### What you should do
Word for word, set down every line of the entries below from the line with "Spot the left wrist camera here." to the line with "left aluminium frame", including both, and no other line.

[Information — start]

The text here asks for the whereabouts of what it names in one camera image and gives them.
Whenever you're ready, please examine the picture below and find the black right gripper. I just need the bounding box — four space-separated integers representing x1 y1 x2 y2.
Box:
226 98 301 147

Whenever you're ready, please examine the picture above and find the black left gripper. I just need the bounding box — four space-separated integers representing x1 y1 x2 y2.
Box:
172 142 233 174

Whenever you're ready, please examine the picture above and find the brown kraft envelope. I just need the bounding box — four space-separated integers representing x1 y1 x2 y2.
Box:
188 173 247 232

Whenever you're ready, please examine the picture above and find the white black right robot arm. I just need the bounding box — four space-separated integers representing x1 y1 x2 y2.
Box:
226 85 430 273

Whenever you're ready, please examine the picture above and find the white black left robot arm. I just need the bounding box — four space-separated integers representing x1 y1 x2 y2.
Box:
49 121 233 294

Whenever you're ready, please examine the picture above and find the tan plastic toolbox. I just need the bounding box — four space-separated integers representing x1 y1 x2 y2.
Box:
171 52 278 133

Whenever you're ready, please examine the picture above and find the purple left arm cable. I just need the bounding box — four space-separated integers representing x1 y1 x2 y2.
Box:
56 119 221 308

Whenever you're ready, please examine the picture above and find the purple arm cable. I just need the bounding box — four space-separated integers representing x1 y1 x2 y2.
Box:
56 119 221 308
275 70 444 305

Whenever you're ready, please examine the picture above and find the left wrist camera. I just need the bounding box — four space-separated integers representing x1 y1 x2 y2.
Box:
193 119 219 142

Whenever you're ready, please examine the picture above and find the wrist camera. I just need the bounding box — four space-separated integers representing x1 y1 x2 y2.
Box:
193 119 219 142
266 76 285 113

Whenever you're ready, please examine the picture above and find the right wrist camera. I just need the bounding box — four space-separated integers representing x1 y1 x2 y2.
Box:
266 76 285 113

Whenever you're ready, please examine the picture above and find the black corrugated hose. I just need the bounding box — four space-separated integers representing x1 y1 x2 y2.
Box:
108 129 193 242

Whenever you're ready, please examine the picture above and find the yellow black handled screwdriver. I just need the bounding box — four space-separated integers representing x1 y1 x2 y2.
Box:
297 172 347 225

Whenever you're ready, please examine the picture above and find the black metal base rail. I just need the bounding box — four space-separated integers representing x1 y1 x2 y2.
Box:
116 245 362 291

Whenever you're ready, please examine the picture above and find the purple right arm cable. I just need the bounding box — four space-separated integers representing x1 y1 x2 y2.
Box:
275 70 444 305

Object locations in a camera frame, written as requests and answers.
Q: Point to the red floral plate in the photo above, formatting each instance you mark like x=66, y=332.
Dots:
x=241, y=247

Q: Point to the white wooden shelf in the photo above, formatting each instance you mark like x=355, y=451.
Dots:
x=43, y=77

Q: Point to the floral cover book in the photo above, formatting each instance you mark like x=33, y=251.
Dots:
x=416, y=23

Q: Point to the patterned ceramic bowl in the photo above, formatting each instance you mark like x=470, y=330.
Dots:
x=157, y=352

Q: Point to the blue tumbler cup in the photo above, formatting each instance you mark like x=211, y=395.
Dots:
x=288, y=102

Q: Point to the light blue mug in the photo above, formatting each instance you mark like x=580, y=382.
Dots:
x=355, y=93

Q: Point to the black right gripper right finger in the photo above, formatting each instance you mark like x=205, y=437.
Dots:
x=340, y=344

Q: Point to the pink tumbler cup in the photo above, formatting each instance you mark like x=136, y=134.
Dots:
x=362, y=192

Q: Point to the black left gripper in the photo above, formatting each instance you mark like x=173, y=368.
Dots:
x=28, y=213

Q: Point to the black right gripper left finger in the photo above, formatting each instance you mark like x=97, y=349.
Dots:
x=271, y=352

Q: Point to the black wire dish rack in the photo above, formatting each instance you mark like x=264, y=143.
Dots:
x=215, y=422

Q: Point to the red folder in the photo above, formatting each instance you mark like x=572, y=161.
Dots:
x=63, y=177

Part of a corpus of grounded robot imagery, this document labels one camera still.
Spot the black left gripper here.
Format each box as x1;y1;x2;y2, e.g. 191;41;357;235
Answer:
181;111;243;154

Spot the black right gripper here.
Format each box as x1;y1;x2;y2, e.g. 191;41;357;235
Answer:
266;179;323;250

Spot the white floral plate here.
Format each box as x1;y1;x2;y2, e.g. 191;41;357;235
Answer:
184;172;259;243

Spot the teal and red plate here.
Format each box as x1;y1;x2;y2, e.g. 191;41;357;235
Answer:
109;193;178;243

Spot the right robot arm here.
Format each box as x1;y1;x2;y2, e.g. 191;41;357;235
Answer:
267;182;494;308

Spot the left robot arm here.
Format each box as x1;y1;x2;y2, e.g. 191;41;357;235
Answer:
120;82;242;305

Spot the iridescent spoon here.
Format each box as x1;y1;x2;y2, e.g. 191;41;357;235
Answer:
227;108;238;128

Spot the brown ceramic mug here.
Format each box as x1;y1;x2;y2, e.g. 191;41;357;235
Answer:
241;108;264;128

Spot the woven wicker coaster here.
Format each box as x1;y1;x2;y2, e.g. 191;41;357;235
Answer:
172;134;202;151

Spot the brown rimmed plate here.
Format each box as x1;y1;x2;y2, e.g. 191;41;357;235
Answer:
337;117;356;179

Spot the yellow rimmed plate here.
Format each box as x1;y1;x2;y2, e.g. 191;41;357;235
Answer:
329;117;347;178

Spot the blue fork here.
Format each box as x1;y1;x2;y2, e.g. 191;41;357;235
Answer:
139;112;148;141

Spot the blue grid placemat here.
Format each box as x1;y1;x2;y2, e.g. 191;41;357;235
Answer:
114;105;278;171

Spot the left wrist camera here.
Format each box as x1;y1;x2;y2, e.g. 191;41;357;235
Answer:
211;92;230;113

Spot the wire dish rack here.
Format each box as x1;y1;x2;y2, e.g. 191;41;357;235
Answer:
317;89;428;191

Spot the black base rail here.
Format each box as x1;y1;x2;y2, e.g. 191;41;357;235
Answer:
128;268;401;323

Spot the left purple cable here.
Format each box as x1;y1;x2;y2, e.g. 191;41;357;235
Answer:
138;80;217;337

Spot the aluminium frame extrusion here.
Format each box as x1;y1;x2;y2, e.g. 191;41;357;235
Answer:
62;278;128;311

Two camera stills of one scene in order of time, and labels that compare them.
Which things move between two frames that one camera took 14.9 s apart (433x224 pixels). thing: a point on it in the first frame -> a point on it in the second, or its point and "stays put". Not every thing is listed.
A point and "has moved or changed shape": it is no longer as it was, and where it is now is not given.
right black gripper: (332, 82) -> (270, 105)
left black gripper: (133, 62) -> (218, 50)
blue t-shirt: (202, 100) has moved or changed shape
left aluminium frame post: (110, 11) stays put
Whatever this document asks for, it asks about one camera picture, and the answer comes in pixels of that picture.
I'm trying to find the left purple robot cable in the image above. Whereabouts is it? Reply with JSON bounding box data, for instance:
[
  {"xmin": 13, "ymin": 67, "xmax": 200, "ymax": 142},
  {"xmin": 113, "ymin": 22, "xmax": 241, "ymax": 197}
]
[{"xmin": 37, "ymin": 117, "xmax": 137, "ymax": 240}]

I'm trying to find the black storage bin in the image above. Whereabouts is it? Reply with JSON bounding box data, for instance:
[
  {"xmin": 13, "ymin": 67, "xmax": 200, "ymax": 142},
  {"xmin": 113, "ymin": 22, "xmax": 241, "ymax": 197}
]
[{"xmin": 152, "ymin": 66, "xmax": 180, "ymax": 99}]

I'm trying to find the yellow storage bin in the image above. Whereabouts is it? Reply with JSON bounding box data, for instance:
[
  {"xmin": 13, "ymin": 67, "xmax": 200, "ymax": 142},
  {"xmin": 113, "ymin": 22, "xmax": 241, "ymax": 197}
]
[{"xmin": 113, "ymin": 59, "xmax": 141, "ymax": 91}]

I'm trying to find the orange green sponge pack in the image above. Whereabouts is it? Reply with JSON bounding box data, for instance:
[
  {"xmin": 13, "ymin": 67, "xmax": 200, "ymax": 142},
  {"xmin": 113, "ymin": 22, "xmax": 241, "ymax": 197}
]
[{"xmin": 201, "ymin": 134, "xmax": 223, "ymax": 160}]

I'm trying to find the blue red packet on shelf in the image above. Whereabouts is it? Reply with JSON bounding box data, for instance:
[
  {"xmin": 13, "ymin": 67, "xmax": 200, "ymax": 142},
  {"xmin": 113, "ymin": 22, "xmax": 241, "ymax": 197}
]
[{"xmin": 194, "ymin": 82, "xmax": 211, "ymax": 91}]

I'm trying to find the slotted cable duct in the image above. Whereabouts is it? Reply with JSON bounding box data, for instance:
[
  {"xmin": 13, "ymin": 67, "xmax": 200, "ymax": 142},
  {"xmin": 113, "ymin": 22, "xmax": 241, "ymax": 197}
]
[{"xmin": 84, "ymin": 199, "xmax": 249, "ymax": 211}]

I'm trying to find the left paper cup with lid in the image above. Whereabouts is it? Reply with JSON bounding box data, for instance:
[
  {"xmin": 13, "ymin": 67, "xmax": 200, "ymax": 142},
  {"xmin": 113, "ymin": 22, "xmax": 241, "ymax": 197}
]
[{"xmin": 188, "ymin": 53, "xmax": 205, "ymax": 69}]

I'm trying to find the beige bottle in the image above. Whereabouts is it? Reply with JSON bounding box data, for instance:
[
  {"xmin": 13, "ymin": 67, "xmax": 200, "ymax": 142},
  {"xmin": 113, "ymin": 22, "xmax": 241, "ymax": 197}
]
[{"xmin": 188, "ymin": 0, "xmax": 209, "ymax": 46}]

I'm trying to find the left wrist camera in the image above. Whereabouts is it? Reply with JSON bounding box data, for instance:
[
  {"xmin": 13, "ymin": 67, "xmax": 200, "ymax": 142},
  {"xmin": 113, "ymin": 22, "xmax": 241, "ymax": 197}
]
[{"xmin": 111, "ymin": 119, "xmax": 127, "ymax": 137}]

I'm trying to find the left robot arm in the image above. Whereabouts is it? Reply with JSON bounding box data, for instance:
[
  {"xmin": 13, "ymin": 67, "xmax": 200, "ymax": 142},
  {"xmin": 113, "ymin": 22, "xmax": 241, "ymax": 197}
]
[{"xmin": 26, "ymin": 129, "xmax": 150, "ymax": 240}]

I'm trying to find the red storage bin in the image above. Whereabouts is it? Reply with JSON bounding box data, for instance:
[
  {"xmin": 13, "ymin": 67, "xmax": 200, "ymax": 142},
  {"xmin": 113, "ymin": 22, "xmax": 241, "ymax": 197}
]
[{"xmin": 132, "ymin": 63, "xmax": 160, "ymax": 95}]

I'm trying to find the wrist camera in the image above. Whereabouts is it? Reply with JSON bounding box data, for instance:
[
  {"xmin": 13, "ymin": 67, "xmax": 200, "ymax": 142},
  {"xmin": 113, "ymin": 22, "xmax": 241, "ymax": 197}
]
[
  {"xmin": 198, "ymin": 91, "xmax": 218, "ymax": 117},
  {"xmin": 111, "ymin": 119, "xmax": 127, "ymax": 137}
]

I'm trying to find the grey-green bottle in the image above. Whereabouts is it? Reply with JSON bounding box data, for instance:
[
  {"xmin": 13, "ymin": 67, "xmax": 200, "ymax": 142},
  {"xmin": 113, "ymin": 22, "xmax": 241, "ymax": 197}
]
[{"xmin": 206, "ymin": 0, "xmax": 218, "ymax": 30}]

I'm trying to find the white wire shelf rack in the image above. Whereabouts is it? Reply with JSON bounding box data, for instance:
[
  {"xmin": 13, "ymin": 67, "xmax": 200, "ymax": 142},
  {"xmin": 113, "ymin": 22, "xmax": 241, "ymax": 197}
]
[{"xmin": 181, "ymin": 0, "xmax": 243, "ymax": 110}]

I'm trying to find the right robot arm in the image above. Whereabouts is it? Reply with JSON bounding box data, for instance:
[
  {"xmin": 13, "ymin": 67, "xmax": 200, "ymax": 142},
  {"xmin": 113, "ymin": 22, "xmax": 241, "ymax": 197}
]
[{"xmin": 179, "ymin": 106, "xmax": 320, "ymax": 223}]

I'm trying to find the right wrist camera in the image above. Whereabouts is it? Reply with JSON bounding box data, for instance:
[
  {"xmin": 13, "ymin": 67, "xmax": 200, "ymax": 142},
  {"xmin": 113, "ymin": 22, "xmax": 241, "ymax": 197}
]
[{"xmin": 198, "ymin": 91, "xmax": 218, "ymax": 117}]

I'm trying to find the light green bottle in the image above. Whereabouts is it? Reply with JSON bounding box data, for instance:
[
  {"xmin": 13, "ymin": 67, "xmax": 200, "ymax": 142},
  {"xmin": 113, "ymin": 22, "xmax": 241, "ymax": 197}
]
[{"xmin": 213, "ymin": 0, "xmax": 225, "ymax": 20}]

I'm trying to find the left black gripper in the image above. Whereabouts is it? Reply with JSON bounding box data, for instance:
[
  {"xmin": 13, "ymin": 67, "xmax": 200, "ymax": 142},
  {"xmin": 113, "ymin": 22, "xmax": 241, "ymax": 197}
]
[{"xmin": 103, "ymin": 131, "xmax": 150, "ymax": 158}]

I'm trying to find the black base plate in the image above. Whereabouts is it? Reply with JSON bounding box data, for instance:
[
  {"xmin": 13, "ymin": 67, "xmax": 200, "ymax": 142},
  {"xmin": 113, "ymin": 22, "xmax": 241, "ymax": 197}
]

[Information — finish]

### Exercise output
Spot the left wrist camera here.
Format each box as x1;y1;x2;y2, e.g. 191;41;357;235
Answer:
211;92;230;113

Spot the wire dish rack here.
Format each box as x1;y1;x2;y2, e.g. 191;41;357;235
Answer:
317;89;428;191

Spot the black base rail here.
Format each box as x1;y1;x2;y2, e.g. 191;41;357;235
Answer:
128;268;401;323

Spot the left purple cable here.
Format each box as x1;y1;x2;y2, e.g. 191;41;357;235
Answer:
138;80;217;337

Spot the aluminium frame extrusion here.
Format each box as x1;y1;x2;y2, e.g. 191;41;357;235
Answer:
62;278;128;311

Two camera stills of one scene in order of time, and labels that compare them.
Which things move between two frames that one camera took 14.9 s apart (433x224 pixels). thing: a point on it in the first frame -> a point on it in the second, or its point and "stays put". Not every thing is listed.
A point and "has moved or changed shape": it is no longer as it was, and where it is now is not given.
right black gripper: (332, 82) -> (270, 105)
left black gripper: (133, 62) -> (218, 50)
blue t-shirt: (202, 100) has moved or changed shape
left aluminium frame post: (110, 11) stays put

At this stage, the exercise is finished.